Elevate Emotion and Embodiment
Data Feminism teaches us to value different forms of knowledge, including knowledge from people as living and feeling bodies. Emotions, affect, and embodiment are aspects of the human experience often associated with women and are usually dismissed based on male-dominant stereotypical logic. This patriarchal approach excludes many aspects of the human experience in favor of those in power, and Data Feminism is committed to changing this perspective.

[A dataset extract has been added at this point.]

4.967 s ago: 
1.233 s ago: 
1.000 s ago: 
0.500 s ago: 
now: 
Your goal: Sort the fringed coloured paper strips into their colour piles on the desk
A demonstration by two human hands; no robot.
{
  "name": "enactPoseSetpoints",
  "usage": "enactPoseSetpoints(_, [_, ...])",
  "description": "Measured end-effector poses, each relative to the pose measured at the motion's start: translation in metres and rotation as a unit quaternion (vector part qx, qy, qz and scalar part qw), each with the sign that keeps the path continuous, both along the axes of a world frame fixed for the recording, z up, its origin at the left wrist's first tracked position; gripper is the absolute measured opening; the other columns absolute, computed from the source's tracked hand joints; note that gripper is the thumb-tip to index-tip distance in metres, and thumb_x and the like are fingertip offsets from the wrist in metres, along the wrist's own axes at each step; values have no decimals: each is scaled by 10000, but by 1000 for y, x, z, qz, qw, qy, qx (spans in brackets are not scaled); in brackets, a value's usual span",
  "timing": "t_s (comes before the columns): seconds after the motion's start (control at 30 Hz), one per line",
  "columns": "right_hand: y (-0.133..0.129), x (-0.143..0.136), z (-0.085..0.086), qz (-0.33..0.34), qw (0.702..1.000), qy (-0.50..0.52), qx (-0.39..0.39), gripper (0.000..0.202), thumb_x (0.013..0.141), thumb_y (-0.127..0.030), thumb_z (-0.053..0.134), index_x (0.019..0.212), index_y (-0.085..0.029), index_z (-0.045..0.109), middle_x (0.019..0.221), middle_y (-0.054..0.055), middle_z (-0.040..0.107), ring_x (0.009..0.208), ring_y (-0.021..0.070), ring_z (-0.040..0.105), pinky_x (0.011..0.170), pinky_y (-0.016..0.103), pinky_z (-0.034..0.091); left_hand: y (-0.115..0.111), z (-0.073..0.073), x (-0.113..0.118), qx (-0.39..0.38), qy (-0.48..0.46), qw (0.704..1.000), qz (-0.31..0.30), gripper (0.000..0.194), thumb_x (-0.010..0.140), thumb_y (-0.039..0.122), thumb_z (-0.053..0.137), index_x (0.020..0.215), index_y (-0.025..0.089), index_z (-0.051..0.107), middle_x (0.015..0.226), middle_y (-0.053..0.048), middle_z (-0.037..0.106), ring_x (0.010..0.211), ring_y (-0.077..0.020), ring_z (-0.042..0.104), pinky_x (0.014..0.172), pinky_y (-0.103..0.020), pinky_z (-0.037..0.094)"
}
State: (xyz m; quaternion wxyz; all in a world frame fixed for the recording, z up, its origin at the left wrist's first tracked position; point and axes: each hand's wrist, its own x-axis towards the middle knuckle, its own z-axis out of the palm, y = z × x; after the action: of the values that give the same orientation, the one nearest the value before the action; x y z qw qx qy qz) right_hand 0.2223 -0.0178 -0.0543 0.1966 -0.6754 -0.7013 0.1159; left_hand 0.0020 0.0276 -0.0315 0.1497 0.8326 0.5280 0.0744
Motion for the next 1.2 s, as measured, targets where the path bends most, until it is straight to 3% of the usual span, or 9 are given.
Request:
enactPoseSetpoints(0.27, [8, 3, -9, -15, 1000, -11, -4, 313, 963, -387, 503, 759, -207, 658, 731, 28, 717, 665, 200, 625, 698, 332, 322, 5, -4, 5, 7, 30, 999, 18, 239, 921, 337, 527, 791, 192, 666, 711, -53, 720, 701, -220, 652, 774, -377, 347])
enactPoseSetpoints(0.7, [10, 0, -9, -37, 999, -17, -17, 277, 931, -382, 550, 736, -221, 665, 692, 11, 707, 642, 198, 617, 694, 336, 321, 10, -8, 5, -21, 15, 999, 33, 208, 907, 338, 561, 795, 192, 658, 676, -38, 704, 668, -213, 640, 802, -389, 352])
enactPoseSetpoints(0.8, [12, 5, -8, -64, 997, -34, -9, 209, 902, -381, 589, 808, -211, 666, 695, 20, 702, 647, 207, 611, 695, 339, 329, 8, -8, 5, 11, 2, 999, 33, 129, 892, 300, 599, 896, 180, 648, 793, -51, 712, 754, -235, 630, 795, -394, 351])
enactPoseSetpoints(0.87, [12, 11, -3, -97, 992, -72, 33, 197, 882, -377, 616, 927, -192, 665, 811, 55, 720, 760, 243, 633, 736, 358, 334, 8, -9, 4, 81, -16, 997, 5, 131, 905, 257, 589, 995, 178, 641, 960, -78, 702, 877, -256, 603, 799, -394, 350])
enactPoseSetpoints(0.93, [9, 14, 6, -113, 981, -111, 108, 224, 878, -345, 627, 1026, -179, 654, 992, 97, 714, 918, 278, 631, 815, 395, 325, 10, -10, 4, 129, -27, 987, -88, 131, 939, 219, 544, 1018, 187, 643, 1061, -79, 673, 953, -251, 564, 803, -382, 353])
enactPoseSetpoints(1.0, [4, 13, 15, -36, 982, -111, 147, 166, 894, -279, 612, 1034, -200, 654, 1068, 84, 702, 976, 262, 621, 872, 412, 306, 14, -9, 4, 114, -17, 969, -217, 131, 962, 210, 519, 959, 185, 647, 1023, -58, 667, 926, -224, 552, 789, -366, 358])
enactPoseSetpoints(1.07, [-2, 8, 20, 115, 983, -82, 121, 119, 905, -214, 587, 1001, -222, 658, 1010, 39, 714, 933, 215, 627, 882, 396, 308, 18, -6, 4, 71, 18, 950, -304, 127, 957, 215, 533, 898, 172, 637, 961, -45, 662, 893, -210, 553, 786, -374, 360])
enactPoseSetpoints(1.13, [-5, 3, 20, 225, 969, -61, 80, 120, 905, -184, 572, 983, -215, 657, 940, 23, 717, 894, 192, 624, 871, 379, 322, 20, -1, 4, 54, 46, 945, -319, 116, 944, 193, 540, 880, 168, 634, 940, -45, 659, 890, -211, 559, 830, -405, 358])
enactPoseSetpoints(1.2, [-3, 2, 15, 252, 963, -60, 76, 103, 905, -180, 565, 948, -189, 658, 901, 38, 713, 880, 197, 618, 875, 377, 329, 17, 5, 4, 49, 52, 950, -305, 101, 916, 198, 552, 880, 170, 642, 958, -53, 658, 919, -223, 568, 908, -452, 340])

Rethink Binaries and Hierarchies
Counting and classification are important parts of the knowledge generation process and, therefore, tools of power. Historically, counting and classification have been used to dominate, discipline, and exclude. Among the first examples of these classifications, we can mention the binary gender category. Data Feminism requires us to challenge binaries and systems of counting and classifications that perpetuate oppression.
Embrace Pluralism
Data Feminism emphasizes that the most complete form of knowledge is obtained by combining different perspectives and prioritizing local, indigenous, and experimental knowledge methods. One of the dangers of working with data for data scientists is that they are usually strangers to the context of that data. Embracing pluralism is a feminist approach to reducing this risk by providing a platform for transferring knowledge and experience from communities close to data to experts and vice versa.
Consider Context
Data Feminism believes that data is not neutral. They are the product of unequal social and power relations, and it is necessary to consider the context of the data to conduct their accurate and ethical analysis. Context means understanding the conditions and environment in which the data is collected. Data Feminism warns us to be careful when dealing with data by considering these questions: What power disparities contribute to gaps or the complete absence of data within the dataset? Who faces conflicts of interest that interfere with full transparency in sharing their data? Whose insights into a particular issue have been suppressed, and how can we recover that knowledge?
Make Labor Visible
The work of data science, like all work in the world, is the result of the efforts of many people. Data Feminism makes these works visible so that they can be recognized and valued. When faced with any data and system, one should pay attention to who is credited and whose work is ignored. Data Feminism uses data science to reveal the work of people (mainly women) who do the work of social reproduction: emotional work, care work, and domestic work. Making labor visible is essential to ensure credit is given to invisible and undervalued work.
In the end, quoting the authors, Data Feminism, like justice, is both a goal and a process that guides us while moving towards the goal, which is co-liberation and building a better world. Problems and difficulties are inevitable parts of this movement, and to deal with them, we need to join forces and walk this path with sympathy. So now let's multiply. Let's multiply now.